## Work to be completed
Look through the listing below for the string "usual". Show each line where it occurs.

## Given information
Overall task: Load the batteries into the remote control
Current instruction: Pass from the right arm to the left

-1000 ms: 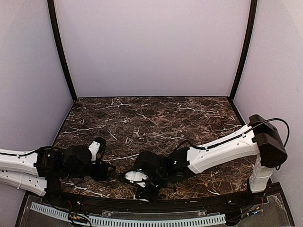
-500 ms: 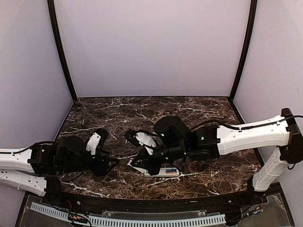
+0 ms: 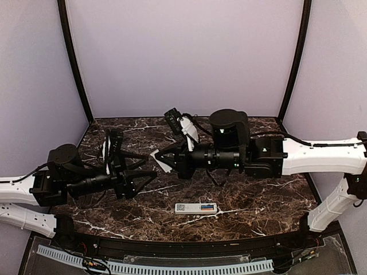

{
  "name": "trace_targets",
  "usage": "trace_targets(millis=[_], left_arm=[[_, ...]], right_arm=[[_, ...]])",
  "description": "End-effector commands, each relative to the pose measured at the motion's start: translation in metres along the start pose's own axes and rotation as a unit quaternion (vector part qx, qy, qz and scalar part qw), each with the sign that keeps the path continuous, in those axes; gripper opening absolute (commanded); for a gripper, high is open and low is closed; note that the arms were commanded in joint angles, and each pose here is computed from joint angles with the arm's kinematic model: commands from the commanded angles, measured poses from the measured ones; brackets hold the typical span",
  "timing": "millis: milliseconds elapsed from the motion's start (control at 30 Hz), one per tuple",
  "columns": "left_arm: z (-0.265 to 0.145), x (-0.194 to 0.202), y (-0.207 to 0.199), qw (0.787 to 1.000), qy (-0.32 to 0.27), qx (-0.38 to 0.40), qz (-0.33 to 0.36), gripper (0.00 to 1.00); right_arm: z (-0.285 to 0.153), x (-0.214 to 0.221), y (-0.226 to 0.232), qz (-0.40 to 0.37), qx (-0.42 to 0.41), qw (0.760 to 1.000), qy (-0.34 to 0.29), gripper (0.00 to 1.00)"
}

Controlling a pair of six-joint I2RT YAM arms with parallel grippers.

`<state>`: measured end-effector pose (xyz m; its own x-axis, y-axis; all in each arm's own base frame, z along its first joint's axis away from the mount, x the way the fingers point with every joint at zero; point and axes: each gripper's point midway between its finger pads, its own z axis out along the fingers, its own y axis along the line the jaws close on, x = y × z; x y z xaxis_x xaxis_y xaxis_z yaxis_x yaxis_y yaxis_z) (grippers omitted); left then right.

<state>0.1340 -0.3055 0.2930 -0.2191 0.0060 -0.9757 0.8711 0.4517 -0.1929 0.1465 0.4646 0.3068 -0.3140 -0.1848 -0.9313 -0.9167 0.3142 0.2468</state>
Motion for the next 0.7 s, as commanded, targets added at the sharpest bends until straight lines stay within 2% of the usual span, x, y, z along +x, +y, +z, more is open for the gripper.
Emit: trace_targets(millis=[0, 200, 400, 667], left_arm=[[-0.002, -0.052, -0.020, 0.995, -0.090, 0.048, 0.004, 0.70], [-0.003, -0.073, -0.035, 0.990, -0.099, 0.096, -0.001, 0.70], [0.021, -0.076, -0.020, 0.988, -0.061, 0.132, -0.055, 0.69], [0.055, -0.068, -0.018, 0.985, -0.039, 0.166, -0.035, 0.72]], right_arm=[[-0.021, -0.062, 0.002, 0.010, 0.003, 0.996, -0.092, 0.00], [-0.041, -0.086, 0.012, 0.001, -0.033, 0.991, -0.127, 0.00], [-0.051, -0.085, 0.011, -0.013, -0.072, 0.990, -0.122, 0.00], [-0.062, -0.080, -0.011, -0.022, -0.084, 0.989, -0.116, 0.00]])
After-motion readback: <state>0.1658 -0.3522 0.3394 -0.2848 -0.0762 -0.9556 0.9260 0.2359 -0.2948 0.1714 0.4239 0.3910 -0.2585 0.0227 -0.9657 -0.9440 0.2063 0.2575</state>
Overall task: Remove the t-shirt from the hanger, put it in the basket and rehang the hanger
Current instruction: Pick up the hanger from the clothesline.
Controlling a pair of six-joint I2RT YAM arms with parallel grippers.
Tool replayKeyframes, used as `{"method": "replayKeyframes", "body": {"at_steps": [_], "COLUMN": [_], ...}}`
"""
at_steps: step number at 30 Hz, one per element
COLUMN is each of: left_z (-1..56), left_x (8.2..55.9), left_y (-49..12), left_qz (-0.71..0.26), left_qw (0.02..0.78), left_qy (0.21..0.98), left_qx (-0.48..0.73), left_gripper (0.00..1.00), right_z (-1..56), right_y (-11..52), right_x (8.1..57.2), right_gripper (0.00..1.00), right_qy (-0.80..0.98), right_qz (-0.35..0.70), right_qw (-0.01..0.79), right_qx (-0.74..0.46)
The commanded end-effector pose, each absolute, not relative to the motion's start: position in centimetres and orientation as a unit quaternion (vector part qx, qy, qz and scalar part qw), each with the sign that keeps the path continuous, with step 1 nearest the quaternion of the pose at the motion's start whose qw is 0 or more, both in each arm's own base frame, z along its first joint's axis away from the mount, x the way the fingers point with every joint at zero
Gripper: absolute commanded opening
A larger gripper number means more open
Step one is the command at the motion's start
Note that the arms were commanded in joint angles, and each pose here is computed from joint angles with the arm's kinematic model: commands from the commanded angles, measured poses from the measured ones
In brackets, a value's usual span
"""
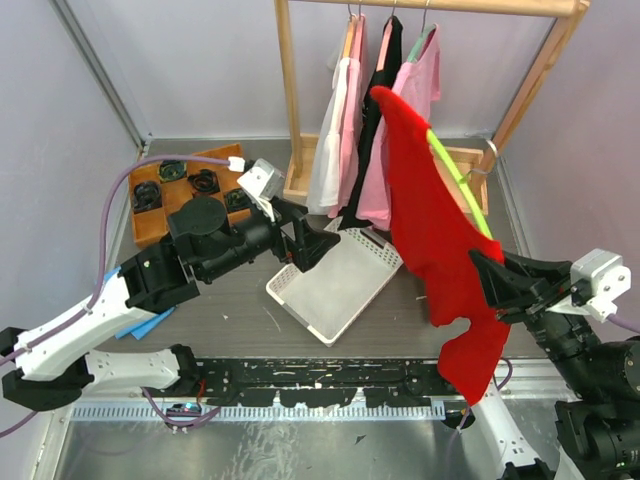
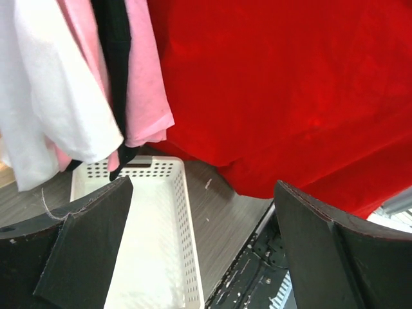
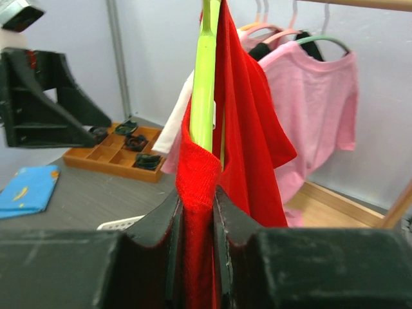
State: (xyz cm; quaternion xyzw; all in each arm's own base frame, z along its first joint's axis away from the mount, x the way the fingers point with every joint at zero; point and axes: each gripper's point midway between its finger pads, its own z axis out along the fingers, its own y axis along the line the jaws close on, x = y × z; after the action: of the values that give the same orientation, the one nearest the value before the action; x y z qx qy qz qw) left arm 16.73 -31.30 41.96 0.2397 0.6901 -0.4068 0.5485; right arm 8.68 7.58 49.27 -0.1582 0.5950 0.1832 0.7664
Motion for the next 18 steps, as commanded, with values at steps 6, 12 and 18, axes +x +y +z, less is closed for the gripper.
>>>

## Output
Motion for the next 0.7 s, as commanded, targets added at the sharpest bends until straight lines stay within 2% of the usual span, x, y, z along +x, +y, +z, more is open for the gripper.
In brackets, a value's usual span

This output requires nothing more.